- **Task details**
Return each line of the data below that contains the string "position".
━━ The data
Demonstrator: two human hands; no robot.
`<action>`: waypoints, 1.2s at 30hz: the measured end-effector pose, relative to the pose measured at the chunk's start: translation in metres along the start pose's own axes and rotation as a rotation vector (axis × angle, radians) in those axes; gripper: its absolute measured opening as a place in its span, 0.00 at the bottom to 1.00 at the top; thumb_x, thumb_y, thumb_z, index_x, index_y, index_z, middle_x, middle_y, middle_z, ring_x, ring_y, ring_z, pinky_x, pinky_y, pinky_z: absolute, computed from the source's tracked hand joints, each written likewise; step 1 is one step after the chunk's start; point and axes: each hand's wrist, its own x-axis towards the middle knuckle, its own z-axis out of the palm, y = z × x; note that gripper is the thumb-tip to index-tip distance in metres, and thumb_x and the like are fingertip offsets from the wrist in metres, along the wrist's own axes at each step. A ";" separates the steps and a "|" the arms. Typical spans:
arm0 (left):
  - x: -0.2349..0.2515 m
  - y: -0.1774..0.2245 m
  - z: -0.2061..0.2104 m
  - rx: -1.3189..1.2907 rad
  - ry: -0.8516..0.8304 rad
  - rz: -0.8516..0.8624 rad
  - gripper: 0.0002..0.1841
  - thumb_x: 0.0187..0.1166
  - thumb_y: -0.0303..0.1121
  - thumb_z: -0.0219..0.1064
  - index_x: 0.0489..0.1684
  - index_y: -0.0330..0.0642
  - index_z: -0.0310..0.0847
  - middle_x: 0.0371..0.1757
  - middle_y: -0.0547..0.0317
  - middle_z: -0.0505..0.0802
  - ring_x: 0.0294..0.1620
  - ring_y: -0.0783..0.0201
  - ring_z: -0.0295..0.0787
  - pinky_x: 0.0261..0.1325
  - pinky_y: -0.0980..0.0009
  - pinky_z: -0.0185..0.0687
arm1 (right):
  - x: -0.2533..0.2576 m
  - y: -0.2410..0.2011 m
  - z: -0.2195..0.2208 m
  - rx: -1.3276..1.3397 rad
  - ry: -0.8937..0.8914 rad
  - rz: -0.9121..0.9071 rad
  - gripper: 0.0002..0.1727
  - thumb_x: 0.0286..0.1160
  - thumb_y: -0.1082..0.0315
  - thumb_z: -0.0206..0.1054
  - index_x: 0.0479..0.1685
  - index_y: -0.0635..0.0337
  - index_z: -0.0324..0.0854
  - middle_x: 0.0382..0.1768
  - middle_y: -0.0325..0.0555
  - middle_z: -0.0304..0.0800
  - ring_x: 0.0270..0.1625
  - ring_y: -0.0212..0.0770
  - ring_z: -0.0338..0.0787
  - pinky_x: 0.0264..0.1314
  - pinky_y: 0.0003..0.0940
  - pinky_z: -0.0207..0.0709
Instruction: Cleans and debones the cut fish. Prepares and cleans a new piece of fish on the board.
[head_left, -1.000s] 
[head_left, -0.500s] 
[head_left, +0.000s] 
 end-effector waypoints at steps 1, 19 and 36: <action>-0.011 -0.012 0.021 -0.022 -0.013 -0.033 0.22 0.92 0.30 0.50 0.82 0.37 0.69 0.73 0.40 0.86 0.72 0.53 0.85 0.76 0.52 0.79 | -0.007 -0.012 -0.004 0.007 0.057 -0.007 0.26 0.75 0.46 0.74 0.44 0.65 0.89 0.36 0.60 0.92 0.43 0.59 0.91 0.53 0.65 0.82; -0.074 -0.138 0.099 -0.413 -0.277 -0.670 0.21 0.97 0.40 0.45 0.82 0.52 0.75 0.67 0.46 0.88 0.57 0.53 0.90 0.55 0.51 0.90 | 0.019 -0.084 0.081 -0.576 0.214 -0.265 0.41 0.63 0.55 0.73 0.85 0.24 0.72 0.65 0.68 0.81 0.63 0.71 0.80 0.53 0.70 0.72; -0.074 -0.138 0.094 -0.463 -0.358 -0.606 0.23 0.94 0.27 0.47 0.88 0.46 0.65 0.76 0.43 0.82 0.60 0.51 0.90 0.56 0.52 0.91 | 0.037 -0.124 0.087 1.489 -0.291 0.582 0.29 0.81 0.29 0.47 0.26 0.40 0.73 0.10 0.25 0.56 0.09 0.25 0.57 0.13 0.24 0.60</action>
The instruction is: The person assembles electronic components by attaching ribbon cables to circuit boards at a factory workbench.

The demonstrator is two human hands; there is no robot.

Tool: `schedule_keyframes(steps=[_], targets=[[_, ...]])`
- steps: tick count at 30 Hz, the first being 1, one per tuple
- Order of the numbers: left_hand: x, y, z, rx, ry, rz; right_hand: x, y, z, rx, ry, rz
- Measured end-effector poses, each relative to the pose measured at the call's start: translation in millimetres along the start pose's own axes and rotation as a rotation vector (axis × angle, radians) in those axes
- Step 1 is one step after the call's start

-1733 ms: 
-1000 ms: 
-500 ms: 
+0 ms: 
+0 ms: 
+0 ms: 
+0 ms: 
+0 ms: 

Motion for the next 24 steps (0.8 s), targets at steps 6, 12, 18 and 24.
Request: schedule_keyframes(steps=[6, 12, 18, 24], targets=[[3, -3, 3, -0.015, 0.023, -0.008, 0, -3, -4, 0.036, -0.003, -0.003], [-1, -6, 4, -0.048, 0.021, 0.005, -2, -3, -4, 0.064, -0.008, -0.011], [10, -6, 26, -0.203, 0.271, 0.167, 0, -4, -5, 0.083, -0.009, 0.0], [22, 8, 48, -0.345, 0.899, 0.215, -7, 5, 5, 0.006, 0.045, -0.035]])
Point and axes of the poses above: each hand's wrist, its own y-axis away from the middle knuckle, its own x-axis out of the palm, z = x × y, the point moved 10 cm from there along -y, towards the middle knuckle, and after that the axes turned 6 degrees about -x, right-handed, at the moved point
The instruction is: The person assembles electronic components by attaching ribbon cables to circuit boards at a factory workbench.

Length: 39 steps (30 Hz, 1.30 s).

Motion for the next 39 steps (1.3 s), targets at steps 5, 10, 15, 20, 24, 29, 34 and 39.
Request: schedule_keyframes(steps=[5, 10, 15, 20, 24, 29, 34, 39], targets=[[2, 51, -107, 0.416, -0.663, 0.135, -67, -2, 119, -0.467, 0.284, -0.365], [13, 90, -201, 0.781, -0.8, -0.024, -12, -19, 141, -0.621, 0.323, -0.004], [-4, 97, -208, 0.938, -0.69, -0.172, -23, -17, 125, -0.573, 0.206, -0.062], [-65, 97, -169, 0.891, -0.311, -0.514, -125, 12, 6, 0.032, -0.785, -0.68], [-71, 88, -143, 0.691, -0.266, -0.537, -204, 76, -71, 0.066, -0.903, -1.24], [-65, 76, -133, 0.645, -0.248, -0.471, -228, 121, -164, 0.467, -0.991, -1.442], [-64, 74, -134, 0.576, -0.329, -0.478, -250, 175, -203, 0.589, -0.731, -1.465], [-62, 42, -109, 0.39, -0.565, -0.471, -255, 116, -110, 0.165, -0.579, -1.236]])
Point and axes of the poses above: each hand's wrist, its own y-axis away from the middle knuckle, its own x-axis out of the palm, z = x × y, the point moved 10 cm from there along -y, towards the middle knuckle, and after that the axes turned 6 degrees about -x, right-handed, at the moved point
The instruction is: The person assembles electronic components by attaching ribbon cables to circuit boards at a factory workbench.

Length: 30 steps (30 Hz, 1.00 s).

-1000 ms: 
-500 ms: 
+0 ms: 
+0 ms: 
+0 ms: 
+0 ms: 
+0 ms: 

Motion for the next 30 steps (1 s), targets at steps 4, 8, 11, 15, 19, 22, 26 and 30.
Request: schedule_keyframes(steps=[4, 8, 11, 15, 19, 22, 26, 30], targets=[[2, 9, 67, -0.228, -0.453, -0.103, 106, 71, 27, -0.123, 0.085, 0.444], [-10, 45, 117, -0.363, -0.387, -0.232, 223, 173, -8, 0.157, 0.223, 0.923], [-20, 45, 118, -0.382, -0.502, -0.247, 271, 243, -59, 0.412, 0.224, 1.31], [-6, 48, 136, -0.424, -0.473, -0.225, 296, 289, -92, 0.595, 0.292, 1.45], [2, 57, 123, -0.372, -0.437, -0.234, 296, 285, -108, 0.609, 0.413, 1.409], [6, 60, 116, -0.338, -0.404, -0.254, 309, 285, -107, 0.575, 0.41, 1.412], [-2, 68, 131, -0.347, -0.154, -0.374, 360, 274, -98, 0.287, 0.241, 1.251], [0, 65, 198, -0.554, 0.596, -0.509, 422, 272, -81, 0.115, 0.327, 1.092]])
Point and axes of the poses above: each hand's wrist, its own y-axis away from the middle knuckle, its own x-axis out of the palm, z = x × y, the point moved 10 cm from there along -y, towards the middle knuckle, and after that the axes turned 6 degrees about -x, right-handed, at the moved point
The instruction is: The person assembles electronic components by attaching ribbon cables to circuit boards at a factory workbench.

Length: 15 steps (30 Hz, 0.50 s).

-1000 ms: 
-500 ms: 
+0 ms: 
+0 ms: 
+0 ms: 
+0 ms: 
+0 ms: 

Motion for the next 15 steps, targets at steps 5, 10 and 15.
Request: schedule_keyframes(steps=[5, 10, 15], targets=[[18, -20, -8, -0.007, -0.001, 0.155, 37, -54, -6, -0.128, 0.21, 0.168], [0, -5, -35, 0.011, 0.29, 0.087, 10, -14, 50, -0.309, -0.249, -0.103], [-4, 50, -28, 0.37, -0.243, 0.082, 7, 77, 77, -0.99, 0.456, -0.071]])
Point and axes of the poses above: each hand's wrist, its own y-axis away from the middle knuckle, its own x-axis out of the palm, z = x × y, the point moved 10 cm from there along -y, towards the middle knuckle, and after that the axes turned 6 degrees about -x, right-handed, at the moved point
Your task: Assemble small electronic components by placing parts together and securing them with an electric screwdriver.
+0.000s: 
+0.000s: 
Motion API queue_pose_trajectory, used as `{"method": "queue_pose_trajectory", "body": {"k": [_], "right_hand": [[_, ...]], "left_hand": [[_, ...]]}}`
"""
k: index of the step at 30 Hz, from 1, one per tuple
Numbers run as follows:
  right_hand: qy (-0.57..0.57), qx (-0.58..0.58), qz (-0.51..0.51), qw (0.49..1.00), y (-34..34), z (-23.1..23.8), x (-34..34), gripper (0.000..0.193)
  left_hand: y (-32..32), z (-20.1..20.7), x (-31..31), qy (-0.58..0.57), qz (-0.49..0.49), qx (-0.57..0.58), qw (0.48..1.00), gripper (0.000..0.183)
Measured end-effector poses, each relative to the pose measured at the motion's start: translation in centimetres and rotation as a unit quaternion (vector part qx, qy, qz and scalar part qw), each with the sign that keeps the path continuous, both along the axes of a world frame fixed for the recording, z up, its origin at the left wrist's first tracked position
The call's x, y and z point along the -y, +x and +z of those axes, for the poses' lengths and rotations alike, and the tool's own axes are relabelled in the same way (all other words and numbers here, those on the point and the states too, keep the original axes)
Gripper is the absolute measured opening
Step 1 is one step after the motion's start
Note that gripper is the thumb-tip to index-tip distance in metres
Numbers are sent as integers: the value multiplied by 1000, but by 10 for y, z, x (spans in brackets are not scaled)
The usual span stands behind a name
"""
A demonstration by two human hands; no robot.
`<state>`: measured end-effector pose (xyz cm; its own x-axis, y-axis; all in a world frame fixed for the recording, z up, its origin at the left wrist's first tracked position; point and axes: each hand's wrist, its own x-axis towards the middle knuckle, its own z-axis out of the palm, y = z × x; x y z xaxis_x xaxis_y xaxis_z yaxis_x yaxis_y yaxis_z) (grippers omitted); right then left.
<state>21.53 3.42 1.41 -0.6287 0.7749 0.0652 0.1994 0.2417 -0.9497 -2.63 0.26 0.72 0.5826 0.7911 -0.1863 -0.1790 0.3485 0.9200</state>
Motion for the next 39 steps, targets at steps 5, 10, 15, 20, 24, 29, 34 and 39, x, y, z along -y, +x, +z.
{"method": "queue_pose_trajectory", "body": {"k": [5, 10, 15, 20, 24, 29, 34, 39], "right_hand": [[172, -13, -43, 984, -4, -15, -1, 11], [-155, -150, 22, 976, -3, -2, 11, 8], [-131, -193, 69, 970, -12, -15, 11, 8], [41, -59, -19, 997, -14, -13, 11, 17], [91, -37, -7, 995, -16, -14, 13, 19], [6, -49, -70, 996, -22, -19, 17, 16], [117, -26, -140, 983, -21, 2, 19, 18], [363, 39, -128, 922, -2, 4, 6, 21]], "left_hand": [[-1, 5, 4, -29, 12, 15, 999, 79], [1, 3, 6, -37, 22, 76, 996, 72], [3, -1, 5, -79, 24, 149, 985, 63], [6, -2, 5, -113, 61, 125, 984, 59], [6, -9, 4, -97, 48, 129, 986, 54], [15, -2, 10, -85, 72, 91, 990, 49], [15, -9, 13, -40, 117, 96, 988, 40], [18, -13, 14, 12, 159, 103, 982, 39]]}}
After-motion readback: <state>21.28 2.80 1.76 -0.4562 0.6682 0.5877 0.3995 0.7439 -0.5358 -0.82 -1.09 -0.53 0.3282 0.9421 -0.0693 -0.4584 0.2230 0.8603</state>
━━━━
- **Solution for this problem**
Measured end-effector poses, each relative to the pose measured at the motion's start: translation in centimetres and rotation as a unit quaternion (vector part qx, qy, qz and scalar part qw), each with the sign that keeps the path continuous, both along the axes of a world frame fixed for the recording, z up, its origin at the left wrist's first tracked position
`<state>`: measured end-effector pose (xyz cm; its own x-axis, y-axis; all in a world frame fixed for the recording, z up, its origin at the left wrist's first tracked position; point and axes: each hand's wrist, its own x-axis towards the middle knuckle, its own z-axis out of the palm, y = z × x; x y z xaxis_x xaxis_y xaxis_z yaxis_x yaxis_y yaxis_z) (grippers omitted); right then left.

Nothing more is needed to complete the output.